La bebida de avena es quizás la que mejor se adapta y mejor sustituye a la leche de vaca en todas las recetas que se pueden encontrar en Internet. Su sabor es diferente, pero al contrario que otras bebidas vegetales no es demasiado aguada, lo que hace que acabe sabiendo demasiado a las harinas y tampoco tiene un sabor excesivamente fuerte que termine protagonizando en exceso lo que se ha cocinado.

Evidentemente, hay que acostumbrarse al sabor de la bebida de avena, pero tiene la ventaja de que, en la mayoría de las recetas, puede sustituirse la leche por la avena sin problemas, en la misma proporción y sin variar la cantidad de harina ni de azúcar que se tenga que añadir.

La bebida de avena es dulce, por eso algunas personas rebajan un poco la cantidad de azúcar de la receta. Pero otros no notan esta diferencia hasta el punto de tener que variar las cantidades usadas. En cualquier caso, siempre es cuestión de ir probando y de realizar las variaciones que se vean necesarias en el segundo intento. Así, se encontrará el punto justo de sabor.

En lo que se refiere a los valores nutricionales son similares a los de la leche semidesnatada, aunque la leche tiene más proteínas y menos hidratos de carbono. La leche de avena, a cambio, tiene menos grasa y por tanto también tiene menos calorías. En general, una persona no va a notar demasiado el cambio de una leche a otra en lo que se refiere a sus valores y tampoco hace los postres significativamente más ligeros porque la diferencia es de tan solo diez calorías cada cien mililitros de producto.

Marcas de leche que también cuidan de los veganos

A pesar de la guerra que parecen haber declarado algunos sectores de veganos a la leche de vaca y sus derivados, lo cierto es que las marcas de leche no parecen darse por aludidas, al contrario, cada vez cuidan más a este sector de la población.
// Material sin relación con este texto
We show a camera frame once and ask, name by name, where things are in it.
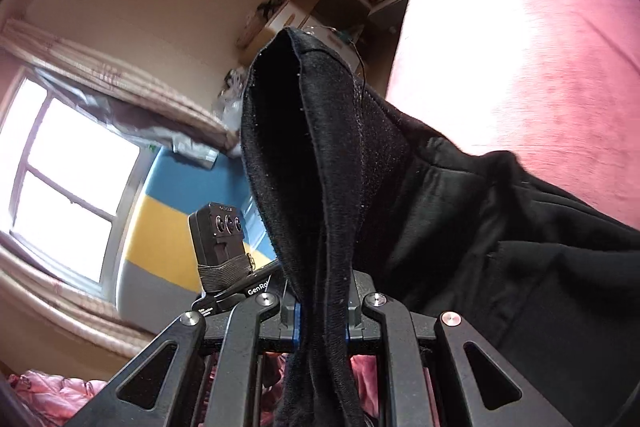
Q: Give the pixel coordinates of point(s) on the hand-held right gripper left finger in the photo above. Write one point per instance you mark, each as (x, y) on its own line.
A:
(287, 318)

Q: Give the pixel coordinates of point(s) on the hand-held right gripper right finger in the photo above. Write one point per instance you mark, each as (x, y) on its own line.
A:
(357, 317)

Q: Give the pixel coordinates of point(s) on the black pants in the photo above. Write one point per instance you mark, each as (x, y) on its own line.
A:
(350, 182)

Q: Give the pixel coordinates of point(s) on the blue yellow grey headboard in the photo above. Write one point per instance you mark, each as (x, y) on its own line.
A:
(160, 222)

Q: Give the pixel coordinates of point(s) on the window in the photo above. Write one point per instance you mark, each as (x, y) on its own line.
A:
(75, 182)

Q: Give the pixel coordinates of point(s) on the beige curtain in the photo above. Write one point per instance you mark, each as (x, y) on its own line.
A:
(125, 82)

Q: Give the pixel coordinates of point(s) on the red shiny quilt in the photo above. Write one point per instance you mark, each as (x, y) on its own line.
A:
(55, 397)

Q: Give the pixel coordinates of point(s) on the pink bed blanket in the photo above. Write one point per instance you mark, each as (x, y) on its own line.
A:
(525, 57)

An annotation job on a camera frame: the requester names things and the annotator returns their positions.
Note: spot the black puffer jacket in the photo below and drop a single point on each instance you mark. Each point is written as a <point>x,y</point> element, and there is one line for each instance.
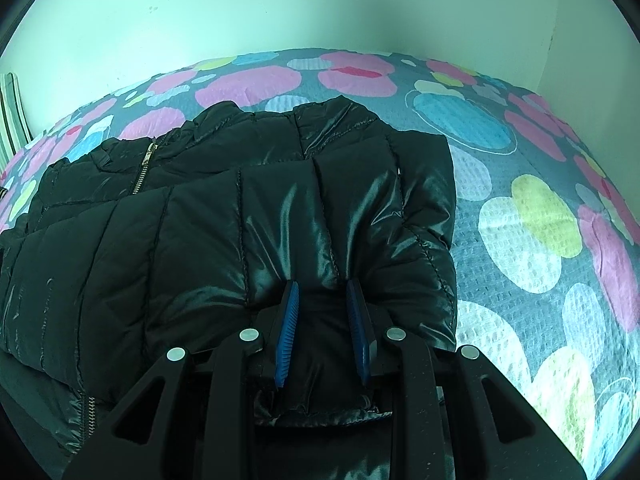
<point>200,230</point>

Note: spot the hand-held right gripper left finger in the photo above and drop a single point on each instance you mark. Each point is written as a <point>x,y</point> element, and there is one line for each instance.
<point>286,330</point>

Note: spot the dotted colourful bedspread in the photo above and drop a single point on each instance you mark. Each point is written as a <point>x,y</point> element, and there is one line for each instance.
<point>520,240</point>

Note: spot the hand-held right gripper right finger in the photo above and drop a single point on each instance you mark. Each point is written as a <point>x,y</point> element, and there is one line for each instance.
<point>358,330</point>

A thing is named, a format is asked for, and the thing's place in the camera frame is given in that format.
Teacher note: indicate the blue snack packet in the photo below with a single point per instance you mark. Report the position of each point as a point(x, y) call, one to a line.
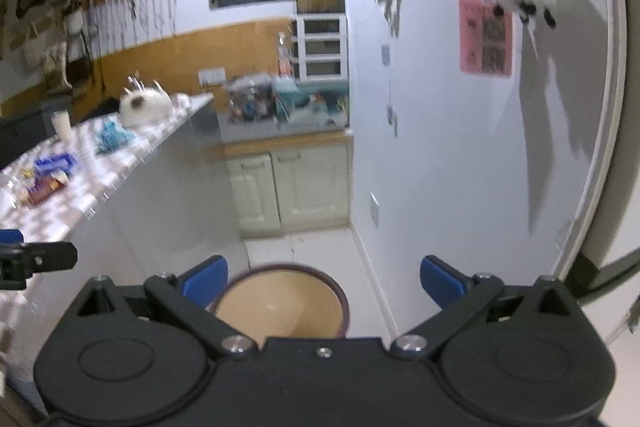
point(55, 164)

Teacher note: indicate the small silver ornament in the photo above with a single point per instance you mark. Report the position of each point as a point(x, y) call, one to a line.
point(134, 84)

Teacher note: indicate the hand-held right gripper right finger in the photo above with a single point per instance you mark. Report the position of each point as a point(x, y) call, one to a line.
point(442, 283)

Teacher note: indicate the teal wrapper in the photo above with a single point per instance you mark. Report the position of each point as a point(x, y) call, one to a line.
point(115, 138)

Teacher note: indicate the white drawer unit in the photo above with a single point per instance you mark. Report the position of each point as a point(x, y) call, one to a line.
point(320, 47)

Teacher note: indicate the black case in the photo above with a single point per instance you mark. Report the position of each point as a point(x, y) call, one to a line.
point(22, 142)

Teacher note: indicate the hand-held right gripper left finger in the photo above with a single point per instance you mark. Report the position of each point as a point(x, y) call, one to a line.
point(205, 281)

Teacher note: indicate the grey metal counter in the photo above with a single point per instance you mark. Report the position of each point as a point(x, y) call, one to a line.
point(165, 207)

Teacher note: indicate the beige bin with brown rim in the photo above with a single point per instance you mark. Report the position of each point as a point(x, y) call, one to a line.
point(280, 307)

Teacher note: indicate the hanging photo mobile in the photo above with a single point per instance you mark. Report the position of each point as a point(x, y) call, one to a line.
point(391, 117)

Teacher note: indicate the white hanging pot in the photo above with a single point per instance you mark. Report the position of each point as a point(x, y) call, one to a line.
point(74, 23)

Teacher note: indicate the small yellow wrapper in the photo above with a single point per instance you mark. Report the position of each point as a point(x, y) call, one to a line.
point(27, 173)

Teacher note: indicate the pink wall poster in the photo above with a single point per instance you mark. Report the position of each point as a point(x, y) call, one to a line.
point(485, 37)

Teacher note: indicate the cream cabinet with countertop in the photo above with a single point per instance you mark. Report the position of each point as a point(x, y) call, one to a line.
point(300, 187)

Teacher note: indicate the pink drink bottle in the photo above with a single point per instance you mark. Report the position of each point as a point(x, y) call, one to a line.
point(285, 57)

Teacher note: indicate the cluttered dish rack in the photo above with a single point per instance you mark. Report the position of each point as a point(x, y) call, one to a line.
point(310, 104)

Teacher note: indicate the brown snack packet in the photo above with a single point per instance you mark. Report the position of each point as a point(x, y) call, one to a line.
point(45, 189)

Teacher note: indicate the white wall socket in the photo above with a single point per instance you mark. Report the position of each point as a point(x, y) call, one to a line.
point(375, 209)

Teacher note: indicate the hanging tote bags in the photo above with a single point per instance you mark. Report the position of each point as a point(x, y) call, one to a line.
point(55, 57)

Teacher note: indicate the white cat-shaped ceramic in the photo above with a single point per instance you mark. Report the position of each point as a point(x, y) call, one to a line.
point(145, 107)

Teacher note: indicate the white power socket strip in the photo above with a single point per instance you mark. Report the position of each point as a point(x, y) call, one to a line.
point(212, 77)

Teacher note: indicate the white cup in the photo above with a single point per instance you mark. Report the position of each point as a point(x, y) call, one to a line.
point(62, 126)

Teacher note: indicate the clear storage box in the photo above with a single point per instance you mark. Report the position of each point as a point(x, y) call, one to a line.
point(250, 99)

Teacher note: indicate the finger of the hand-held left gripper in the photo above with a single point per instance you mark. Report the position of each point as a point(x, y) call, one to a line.
point(50, 256)
point(10, 236)

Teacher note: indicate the white door frame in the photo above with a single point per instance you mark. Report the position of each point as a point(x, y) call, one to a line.
point(612, 107)

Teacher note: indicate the checkered tablecloth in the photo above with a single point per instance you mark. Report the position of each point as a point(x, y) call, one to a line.
point(75, 187)

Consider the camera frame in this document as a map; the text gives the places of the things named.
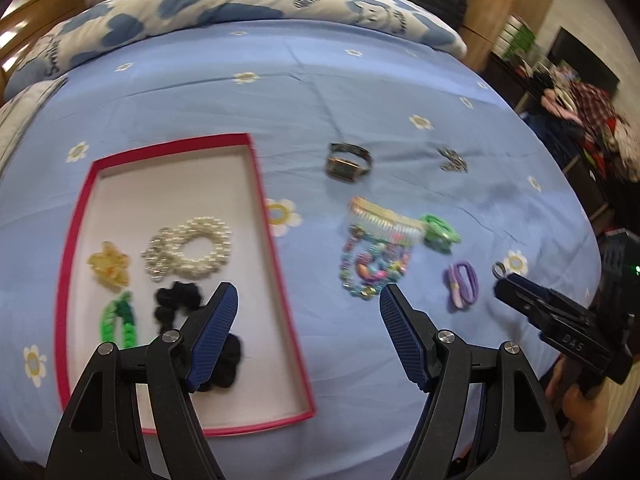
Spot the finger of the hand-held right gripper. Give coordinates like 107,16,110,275
505,274,595,319
494,280,562,333

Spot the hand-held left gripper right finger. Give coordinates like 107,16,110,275
379,283,573,480

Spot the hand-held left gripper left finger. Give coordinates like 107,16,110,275
45,282,240,480

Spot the purple hair tie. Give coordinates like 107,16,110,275
445,260,481,309

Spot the colourful beaded bracelet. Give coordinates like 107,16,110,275
339,227,413,302

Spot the green fabric scrunchie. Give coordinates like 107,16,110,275
419,213,462,252

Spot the red shallow cardboard box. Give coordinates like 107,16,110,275
54,133,317,436

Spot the gold wrist watch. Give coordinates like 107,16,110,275
326,142,374,182

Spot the person's right hand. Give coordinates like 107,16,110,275
545,360,612,467

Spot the black fabric scrunchie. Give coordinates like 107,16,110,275
152,281,246,388

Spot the white pearl scrunchie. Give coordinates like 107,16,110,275
141,216,233,281

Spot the clear plastic hair comb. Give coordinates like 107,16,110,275
347,197,427,248

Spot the yellow flower hair clip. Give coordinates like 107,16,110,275
88,241,132,288

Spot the dark low cabinet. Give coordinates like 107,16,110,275
492,52,608,221

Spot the silver rhinestone hair clip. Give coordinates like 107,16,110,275
437,147,470,173

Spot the pile of colourful clothes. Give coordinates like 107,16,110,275
542,67,640,183

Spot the black flat screen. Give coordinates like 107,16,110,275
547,27,621,96

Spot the blue flowered bed sheet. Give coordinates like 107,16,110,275
0,19,603,480

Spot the striped grey pillow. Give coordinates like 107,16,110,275
0,77,68,171

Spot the wooden wardrobe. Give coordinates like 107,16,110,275
457,0,561,73

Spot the white quilt with blue hearts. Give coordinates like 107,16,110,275
4,0,468,101

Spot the wooden bed headboard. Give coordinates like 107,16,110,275
0,0,51,86

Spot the green chain hair clip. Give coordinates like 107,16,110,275
99,291,141,350

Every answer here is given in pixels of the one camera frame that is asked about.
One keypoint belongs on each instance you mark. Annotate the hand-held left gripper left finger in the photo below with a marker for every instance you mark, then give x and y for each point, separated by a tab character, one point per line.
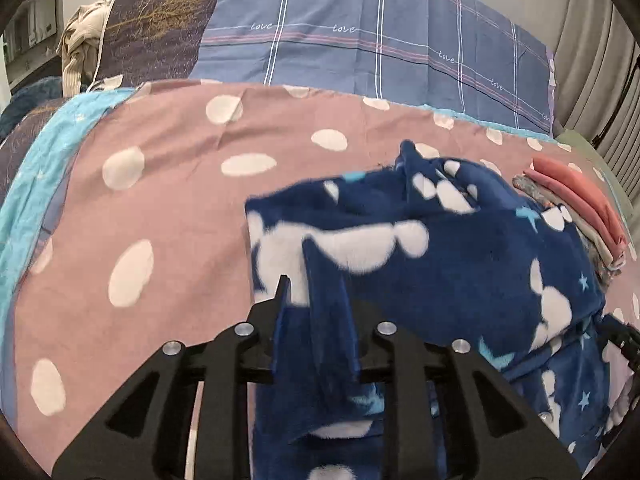
283	294

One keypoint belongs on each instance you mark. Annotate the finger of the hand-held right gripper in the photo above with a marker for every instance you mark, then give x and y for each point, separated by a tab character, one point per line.
622	335

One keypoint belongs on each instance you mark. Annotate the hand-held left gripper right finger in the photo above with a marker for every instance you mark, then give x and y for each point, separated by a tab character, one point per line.
370	351

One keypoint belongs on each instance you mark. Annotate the navy star print fleece garment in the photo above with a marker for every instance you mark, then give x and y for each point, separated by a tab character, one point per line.
450	270

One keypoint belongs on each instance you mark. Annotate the beige clothes pile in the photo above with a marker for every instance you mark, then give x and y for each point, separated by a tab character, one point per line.
80	40

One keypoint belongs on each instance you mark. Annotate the beige folded garment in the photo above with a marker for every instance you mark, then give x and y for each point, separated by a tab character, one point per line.
597	237

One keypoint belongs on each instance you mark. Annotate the coral folded garment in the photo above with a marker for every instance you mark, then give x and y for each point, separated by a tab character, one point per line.
580	195

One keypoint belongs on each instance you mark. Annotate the pink polka dot bedsheet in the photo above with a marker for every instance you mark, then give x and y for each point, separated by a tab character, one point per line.
170	200

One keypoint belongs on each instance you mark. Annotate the light blue blanket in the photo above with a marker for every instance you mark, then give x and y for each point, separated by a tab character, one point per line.
35	180

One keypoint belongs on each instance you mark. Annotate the blue plaid quilt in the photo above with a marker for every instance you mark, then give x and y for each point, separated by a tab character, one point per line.
370	30

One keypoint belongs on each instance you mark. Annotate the grey curtain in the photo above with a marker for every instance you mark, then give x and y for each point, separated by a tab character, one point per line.
595	55

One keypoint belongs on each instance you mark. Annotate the dark floral pillow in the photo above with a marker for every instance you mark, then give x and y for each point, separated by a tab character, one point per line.
155	20

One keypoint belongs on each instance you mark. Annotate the dark teal fuzzy blanket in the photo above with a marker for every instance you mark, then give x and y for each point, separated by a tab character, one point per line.
25	105

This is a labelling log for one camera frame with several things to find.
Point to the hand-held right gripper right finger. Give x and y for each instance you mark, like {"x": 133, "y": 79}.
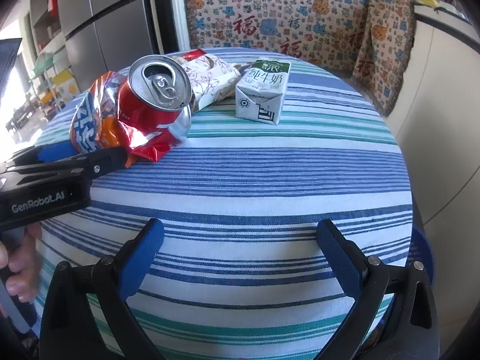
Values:
{"x": 337, "y": 257}

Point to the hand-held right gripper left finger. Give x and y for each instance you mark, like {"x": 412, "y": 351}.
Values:
{"x": 144, "y": 258}

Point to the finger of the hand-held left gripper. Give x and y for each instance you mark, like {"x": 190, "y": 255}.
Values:
{"x": 105, "y": 161}
{"x": 56, "y": 152}

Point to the orange blue snack bag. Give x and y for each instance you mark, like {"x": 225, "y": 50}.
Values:
{"x": 90, "y": 120}

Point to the blue waste basket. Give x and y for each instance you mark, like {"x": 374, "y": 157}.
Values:
{"x": 420, "y": 247}

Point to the person's left hand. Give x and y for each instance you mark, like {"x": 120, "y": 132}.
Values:
{"x": 20, "y": 266}

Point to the red soda can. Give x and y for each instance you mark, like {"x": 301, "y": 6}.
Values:
{"x": 150, "y": 108}

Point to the storage shelf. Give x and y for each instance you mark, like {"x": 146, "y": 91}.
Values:
{"x": 48, "y": 63}

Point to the blue striped tablecloth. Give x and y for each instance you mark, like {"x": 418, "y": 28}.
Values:
{"x": 243, "y": 180}

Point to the floral print packet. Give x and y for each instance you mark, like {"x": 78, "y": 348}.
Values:
{"x": 213, "y": 82}

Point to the grey refrigerator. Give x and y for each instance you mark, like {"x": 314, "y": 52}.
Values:
{"x": 112, "y": 26}

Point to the white milk carton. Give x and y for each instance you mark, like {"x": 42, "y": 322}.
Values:
{"x": 262, "y": 90}

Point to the narrow printed blanket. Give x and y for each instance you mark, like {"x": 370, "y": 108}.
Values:
{"x": 382, "y": 52}

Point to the wide printed blanket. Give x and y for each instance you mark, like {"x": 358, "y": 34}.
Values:
{"x": 262, "y": 15}

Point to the yellow green cloth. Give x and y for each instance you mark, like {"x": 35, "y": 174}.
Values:
{"x": 425, "y": 0}
Marcas como la central lechera asturiana han sacado al mercado una gran cantidad de bebidas vegetales conocidas popularmente como leches vegetales. La de avena, con grandes beneficios para la piel y para la digestión, la bebida de soja que incluso se puede encontrar con chocolate o con vainilla, la bebida de arroz o la bebida de almendras son claros ejemplos de estos productos.

Incluso aunque puedan presentarse como alternativas a la leche para alérgicos a la proteína de la leche, lo cierto es que son consumidos también por muchos veganos que no entran en guerras y se limitan a disfrutar de su estilo de vida de una manera tranquila.

Estas bebidas se pueden realizar fácilmente en casa, pero no todo el mundo tiene tiempo para ello. Además, las bebidas envasadas permiten poder llevarse el producto a cualquier lugar y tienen un sabor más intenso. Esto es debido en parte a la textura que le dan algunos ingredientes extras como un poco de aceite de girasol o de espesante natural.

Al tener un poco más de cuerpo la leche recoge mejor el gusto del producto con el que se realizan y ofrecen una textura más parecida a la leche, algo que agradecen quienes por su salud han tenido que renunciar a ella pero todavía la echan mucho de menos.

Otro sector de la población que suele consumir este tipo de bebidas son los intolerantes a la lactosa. Según el grado de intolerancia que tengan, estas personas pueden no tolerar bien la leche llamada sin lactosa, que tiene lactasa añadida para neutralizarla. Sin embargo, con las bebidas vegetales no tienen ningún problema y pueden tomarlas con total tranquilidad.

En algunos casos de problemas digestivos, los médicos también pueden aconsejar que durante un tiempo sus pacientes opten por alguna bebida vegetal alternativa para no consumir leche, aunque en estos casos, pasado un tiempo, pueden volver a tomarla. Para sorpresa de muchos que al principio no se acostumbran a la bebida vegetal, una vez que han pasado un tiempo tomándola no solo se acostumbran sino que acaban prefiriéndola a la de vaca.